Work order:
Report the count of lines containing the word "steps" in these records, with no other text.

Records supplied:
--- START ---
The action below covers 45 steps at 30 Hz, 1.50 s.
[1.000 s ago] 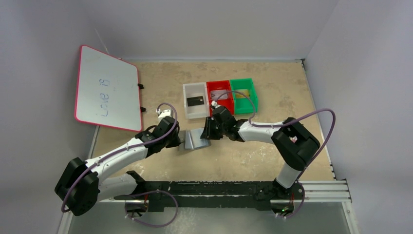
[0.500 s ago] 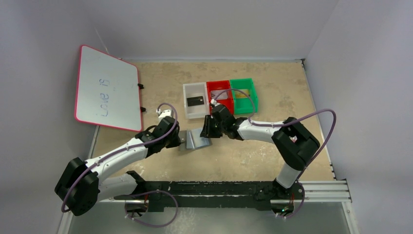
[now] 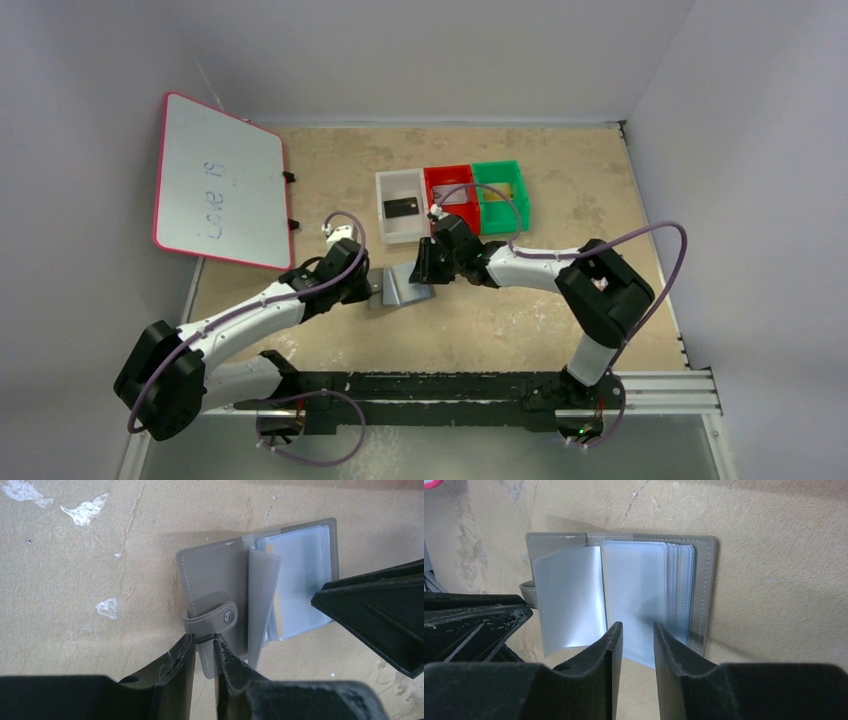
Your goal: Take the credit cards out of the card holder
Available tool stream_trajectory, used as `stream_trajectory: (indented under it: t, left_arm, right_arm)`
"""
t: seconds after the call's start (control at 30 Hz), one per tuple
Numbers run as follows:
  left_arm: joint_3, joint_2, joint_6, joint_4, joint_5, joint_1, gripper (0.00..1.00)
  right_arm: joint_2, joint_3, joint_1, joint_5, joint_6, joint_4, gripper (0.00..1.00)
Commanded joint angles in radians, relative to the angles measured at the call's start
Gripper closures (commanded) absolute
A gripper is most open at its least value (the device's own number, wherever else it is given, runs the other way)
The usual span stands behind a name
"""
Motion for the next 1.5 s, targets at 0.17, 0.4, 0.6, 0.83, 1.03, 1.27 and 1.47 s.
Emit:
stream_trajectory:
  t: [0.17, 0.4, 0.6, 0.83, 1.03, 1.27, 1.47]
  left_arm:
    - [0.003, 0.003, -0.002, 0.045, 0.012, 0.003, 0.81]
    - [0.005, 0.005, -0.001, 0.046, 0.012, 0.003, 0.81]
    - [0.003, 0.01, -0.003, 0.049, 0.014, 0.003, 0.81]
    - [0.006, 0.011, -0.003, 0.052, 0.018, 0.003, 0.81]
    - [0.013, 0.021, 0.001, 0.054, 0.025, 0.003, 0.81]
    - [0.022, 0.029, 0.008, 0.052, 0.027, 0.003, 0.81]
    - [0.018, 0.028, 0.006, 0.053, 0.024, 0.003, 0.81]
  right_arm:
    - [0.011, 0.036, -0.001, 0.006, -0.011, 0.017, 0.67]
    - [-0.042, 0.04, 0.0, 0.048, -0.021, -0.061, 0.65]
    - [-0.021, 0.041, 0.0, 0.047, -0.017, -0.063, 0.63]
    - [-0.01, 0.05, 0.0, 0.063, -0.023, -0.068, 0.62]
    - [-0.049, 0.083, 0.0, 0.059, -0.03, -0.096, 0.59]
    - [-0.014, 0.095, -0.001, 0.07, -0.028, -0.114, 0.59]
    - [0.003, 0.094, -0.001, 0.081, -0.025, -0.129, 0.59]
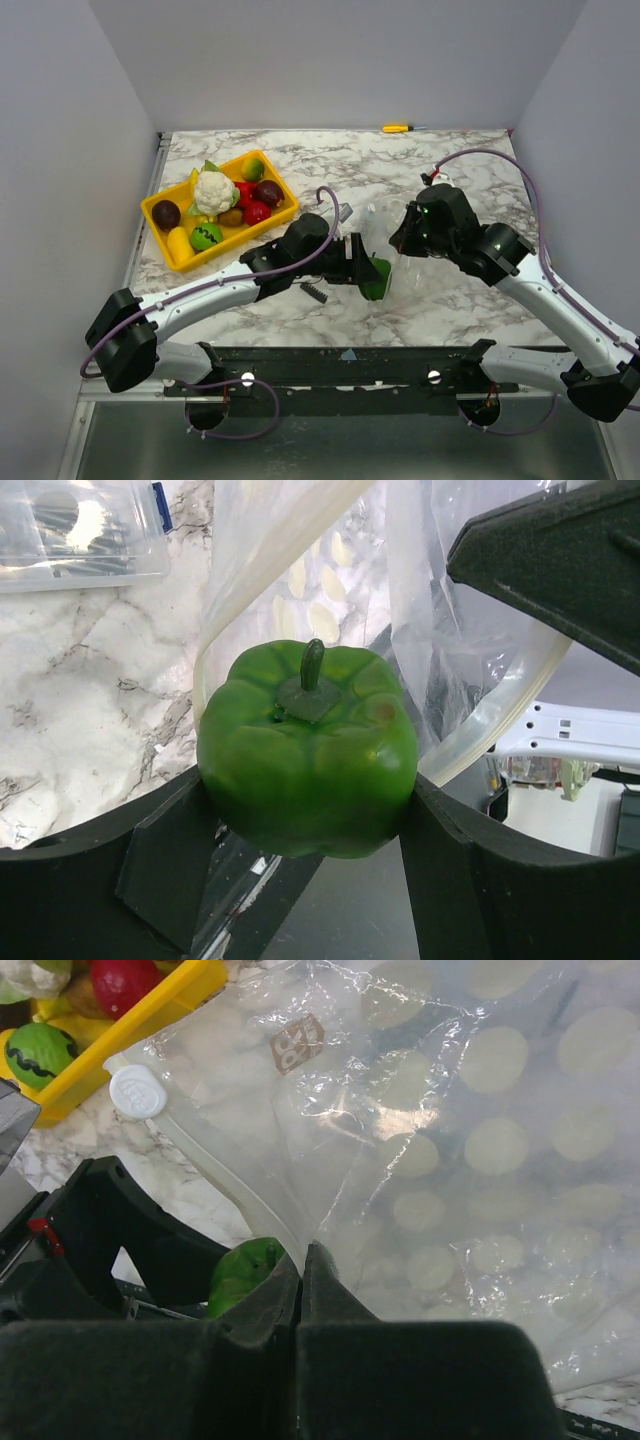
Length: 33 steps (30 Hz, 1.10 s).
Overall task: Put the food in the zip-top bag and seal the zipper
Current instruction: Place the fake vegetable in the zipper food storage bag, then pick up the fake vegetable from the bin.
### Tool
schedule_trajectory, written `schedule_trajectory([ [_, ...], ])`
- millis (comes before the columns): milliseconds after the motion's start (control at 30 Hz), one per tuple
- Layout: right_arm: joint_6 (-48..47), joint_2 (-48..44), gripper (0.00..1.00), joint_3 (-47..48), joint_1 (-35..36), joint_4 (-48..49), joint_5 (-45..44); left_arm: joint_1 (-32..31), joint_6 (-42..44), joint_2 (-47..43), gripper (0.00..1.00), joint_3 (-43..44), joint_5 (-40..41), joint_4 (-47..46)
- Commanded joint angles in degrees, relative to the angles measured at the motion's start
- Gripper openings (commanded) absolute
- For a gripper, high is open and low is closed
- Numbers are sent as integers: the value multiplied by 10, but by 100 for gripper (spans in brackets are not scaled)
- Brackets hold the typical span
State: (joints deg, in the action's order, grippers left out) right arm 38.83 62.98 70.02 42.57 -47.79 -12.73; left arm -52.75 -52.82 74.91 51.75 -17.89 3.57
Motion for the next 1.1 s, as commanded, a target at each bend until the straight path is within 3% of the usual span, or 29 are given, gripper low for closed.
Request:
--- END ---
Problem solution:
2